Your goal: What you submit must be an exact copy of the listing below, with no images in it.

Source data:
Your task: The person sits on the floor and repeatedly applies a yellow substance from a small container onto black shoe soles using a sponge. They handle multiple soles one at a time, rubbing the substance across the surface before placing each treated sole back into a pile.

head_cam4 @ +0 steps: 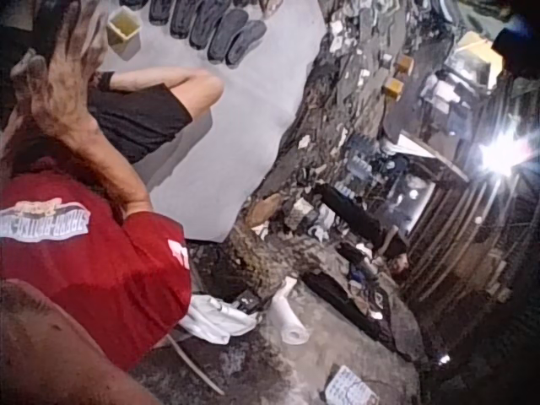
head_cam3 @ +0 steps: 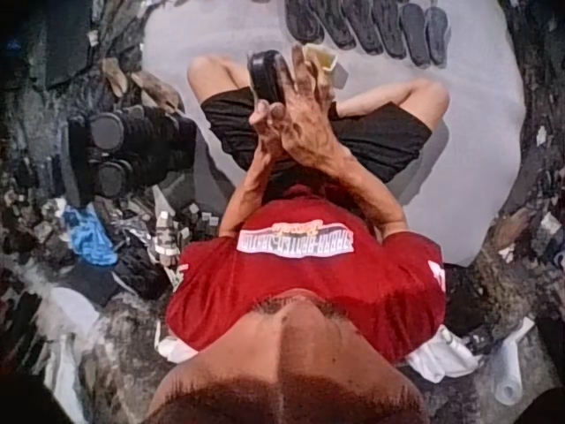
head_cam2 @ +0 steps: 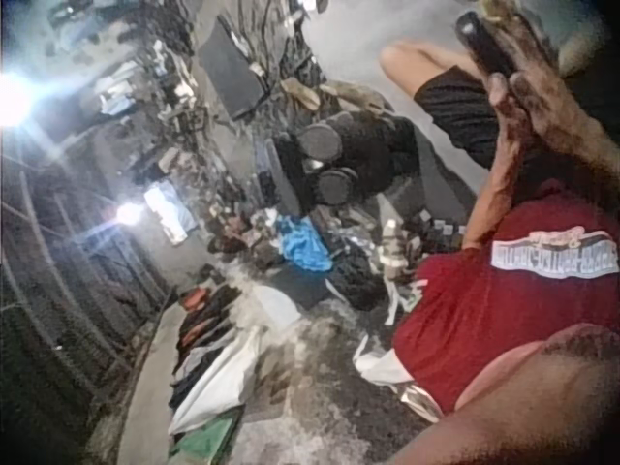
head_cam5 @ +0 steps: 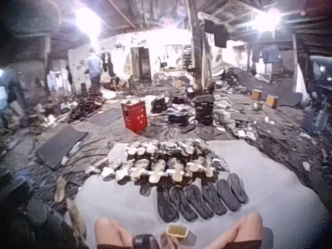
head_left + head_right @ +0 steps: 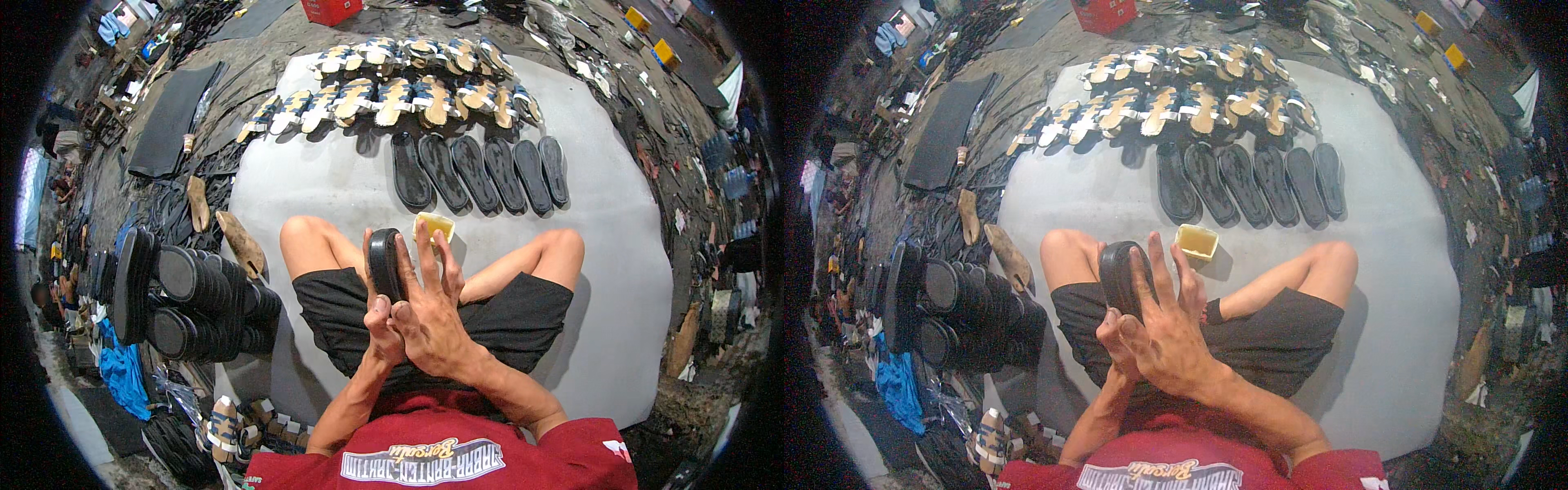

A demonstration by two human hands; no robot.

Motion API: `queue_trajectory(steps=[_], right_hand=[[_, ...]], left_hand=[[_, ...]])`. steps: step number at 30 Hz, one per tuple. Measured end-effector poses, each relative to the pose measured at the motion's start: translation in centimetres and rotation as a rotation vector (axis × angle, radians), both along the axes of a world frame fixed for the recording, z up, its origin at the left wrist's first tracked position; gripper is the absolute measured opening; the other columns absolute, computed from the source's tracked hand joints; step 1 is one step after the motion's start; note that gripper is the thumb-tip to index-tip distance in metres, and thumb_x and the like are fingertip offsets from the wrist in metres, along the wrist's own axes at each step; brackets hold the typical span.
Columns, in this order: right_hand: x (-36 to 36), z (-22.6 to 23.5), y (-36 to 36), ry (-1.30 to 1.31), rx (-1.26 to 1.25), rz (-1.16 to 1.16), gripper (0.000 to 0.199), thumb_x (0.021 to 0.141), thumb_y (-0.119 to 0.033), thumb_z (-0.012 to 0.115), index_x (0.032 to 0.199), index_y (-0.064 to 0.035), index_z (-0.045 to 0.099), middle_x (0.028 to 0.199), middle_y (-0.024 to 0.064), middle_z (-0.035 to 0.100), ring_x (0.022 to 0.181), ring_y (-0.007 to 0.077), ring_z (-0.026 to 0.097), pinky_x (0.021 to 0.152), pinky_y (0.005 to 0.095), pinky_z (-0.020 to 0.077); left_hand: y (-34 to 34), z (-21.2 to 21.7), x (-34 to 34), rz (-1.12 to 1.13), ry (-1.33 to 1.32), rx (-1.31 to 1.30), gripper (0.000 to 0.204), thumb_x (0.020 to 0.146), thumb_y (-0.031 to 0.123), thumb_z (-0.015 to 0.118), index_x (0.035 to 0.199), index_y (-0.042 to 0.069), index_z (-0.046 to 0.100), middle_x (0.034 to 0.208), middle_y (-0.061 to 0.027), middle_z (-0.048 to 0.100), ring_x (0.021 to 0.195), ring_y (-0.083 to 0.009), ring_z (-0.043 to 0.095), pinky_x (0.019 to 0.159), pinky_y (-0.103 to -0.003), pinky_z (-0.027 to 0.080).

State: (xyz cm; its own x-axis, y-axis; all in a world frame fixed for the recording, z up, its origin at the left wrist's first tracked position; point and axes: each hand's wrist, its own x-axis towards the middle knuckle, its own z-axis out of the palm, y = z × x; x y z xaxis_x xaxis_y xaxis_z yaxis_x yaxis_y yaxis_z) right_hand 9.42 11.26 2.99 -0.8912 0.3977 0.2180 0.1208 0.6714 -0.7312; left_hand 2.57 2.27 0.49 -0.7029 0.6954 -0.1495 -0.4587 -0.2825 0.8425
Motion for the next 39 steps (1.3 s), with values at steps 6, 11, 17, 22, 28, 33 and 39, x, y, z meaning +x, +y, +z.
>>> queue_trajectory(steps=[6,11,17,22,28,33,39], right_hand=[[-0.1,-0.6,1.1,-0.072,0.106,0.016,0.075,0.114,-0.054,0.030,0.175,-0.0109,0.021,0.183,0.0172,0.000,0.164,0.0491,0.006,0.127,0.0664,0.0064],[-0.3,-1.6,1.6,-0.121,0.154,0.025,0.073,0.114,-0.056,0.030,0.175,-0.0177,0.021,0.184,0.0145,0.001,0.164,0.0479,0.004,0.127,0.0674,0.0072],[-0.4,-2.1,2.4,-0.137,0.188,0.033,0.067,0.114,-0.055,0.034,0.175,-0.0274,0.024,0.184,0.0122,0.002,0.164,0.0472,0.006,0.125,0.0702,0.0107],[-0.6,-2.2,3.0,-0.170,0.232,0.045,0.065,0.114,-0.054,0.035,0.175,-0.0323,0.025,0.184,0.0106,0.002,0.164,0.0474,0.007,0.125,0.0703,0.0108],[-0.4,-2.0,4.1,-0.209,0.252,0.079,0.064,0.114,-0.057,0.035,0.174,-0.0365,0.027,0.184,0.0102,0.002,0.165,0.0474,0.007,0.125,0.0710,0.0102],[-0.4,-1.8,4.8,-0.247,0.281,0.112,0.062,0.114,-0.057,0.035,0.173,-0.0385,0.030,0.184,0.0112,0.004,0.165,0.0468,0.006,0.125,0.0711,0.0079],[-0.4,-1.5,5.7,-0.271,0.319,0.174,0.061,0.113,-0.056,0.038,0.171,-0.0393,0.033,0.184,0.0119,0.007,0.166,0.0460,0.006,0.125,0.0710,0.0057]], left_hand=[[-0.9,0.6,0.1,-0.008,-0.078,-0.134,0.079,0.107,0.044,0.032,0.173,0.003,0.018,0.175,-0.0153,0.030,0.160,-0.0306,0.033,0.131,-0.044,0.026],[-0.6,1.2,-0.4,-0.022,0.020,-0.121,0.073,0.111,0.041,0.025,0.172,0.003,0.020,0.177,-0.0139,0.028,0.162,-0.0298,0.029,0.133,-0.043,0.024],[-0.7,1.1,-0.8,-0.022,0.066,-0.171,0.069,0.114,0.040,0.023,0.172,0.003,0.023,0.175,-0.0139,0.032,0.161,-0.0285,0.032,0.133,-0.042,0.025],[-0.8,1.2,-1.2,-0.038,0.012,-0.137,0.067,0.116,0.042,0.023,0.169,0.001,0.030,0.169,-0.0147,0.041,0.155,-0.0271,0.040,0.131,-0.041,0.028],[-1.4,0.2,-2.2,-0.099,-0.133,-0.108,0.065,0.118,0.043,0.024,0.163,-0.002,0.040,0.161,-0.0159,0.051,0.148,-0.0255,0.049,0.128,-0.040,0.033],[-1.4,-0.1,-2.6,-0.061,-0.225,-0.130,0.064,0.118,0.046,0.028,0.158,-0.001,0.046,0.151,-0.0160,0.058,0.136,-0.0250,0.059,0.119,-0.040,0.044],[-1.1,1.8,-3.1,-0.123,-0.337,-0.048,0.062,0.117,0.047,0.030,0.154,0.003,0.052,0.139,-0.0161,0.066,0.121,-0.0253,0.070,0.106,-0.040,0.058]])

Output for this task:
Your task: The person sits on the floor and repeatedly applies a yellow substance from a small container onto black shoe soles using a sponge. They handle multiple soles one at a time, rubbing the substance across the surface before placing each treated sole back into a pile.

head_cam4 @ +0 steps: 
head_cam3 @ +0 steps: 
head_cam2 @ +0 steps: 
head_cam5 @ +0 steps: 
head_left + head_right @ +0 steps: 

A demonstration by two human hands; no robot.

Motion API: `queue_trajectory(steps=[_], right_hand=[[_, ...]], left_hand=[[_, ...]])`. steps: step number at 30 Hz, one per tuple. Measured end-effector poses, each relative to the pose measured at the motion's start: translation in centimetres and rotation as a rotation vector (axis × angle, radians), both along the axes of a world frame fixed for the recording, z up, its origin at the left wrist's first tracked position; gripper is the absolute measured opening; the other columns absolute, computed from the source's tracked hand joints; step 1 is one step after the motion's start; note that gripper is the thumb-tip to index-tip distance in metres, and thumb_x and the like are fingertip offsets from the wrist in metres, along the wrist's own axes at each step; brackets hold the typical span.
Columns, in this order: right_hand: x (-36 to 36), z (-22.6 to 23.5), y (-36 to 36), ry (-1.30 to 1.31), rx (-1.26 to 1.25), rz (-1.16 to 1.16), gripper (0.000 to 0.199), thumb_x (0.021 to 0.141), thumb_y (-0.119 to 0.033), thumb_z (-0.012 to 0.115), index_x (0.032 to 0.199), index_y (-0.064 to 0.035), index_z (-0.045 to 0.099), middle_x (0.028 to 0.199), middle_y (-0.024 to 0.064), middle_z (-0.035 to 0.100), ring_x (0.022 to 0.181), ring_y (-0.007 to 0.077), ring_z (-0.026 to 0.097), pinky_x (0.021 to 0.152), pinky_y (0.005 to 0.095), pinky_z (-0.020 to 0.077); left_hand: y (-34 to 34), z (-21.2 to 21.7), x (-34 to 34), rz (-1.12 to 1.13), ry (-1.33 to 1.32), rx (-1.31 to 1.30), gripper (0.000 to 0.204), thumb_x (0.020 to 0.146), thumb_y (-0.031 to 0.123), thumb_z (-0.015 to 0.118), index_x (0.035 to 0.199), index_y (-0.042 to 0.069), index_z (-0.046 to 0.100), middle_x (0.034 to 0.208), middle_y (-0.061 to 0.027), middle_z (-0.048 to 0.100), ring_x (0.021 to 0.195), ring_y (-0.083 to 0.009), ring_z (-0.043 to 0.095), pinky_x (0.019 to 0.159), pinky_y (-0.103 to -0.003), pinky_z (-0.027 to 0.080).

State: (xyz cm; its own x-axis, y-axis; all in a world frame fixed for the recording, z up, its origin at the left wrist's first tracked position; point and axes: each hand's wrist, its own x-axis towards the middle knuckle, its own z-axis out of the palm, y = z × x; x y z xaxis_x xaxis_y xaxis_z yaxis_x yaxis_y yaxis_z) right_hand 9.42 11.26 2.99 -0.8912 0.3977 0.2180 0.1208 0.6714 -0.7312; left_hand 2.57 2.27 0.49 -0.7029 0.6954 -0.1495 -0.4587 -0.2825 0.8425
Motion for the next 39 steps (1.3 s), with values at steps 6, 11, 17, 22, 28, 33 and 39, x, y, z meaning +x, +y, +z.
>>> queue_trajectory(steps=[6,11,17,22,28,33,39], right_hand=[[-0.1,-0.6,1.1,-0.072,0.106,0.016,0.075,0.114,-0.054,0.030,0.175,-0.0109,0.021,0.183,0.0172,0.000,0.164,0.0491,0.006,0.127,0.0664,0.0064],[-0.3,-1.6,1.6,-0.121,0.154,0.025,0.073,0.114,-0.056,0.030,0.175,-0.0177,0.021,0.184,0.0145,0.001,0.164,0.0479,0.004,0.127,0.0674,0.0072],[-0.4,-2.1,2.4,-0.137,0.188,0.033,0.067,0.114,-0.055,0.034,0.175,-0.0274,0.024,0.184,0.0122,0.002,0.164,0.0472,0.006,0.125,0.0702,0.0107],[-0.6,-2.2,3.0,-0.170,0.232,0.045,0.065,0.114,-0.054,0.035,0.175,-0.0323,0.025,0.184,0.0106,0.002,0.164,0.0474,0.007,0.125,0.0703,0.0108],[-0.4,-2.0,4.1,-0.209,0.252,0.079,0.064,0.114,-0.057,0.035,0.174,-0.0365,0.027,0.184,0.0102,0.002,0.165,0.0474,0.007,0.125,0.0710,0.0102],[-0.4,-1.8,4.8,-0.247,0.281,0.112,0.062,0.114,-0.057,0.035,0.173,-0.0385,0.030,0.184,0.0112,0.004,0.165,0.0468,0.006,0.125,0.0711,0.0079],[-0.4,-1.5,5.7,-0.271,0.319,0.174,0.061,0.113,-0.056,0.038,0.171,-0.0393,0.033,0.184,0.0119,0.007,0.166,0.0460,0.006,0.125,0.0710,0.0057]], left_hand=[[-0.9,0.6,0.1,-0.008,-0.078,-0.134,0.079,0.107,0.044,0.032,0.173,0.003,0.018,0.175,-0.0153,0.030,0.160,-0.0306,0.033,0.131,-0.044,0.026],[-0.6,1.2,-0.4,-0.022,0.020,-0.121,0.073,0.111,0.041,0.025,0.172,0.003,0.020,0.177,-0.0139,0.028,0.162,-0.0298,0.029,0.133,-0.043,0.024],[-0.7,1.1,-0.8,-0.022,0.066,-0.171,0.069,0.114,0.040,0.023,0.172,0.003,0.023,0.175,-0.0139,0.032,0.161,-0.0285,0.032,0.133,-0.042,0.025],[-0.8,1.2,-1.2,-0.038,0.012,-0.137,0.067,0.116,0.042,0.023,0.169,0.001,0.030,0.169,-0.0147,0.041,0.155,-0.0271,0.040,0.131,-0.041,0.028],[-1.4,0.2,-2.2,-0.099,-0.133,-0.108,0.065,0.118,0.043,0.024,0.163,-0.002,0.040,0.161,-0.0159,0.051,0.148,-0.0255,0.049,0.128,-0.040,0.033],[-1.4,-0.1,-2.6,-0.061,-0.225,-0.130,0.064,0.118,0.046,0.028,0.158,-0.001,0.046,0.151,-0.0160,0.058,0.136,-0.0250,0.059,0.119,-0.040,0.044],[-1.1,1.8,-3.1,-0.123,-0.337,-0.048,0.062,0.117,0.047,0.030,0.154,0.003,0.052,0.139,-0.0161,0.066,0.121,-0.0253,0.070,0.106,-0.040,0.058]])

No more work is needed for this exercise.